● How to complete this task:
Search the data for the word "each" and copy every line that contains it.

● Data extract:
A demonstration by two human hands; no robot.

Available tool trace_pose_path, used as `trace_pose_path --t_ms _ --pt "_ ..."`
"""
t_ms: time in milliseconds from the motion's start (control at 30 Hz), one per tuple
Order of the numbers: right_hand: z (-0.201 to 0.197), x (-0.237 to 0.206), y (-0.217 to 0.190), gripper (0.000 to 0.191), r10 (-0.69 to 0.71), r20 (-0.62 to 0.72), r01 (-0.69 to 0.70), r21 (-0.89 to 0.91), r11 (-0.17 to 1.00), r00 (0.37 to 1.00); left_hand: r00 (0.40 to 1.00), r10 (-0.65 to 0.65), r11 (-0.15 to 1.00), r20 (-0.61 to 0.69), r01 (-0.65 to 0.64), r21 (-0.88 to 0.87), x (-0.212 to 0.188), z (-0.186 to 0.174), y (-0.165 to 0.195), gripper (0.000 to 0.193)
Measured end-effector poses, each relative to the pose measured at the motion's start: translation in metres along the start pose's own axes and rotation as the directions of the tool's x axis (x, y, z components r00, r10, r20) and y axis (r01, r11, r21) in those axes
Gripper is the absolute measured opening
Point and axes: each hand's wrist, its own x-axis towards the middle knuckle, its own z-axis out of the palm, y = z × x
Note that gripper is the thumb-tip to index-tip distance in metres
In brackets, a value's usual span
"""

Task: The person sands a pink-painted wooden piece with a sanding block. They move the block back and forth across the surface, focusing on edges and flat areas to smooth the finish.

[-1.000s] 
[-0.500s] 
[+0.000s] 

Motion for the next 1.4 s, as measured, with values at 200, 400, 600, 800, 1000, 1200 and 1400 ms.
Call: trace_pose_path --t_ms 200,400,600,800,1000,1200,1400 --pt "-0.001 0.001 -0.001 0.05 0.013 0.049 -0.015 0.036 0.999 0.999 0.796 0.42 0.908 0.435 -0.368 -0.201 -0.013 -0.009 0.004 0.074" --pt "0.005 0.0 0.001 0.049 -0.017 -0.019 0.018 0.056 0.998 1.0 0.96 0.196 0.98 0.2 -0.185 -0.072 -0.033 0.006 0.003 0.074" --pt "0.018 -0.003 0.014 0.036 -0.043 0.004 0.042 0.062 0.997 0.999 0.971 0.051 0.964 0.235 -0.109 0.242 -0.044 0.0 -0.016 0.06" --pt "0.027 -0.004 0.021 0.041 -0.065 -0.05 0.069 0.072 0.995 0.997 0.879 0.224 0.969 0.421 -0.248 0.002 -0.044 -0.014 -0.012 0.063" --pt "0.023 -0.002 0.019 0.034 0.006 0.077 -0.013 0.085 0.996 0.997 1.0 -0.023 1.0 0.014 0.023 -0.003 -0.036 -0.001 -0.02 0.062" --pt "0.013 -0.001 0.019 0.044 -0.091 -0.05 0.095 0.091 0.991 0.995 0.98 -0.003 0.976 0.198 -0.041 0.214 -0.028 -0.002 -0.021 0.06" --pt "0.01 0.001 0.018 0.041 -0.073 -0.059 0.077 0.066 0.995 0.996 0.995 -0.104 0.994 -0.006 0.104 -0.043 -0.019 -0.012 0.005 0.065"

● Answer to this task:
Measured end-effector poses, each relative to the pose measured at the motion's start: translation in metres along the start pose's own axes and rotation as the directions of the tool's x axis (x, y, z components r00, r10, r20) and y axis (r01, r11, r21) in those axes
Point and axes: each hand's wrist, its own x-axis towards the middle knuckle, its own z-axis out of the palm, y = z × x

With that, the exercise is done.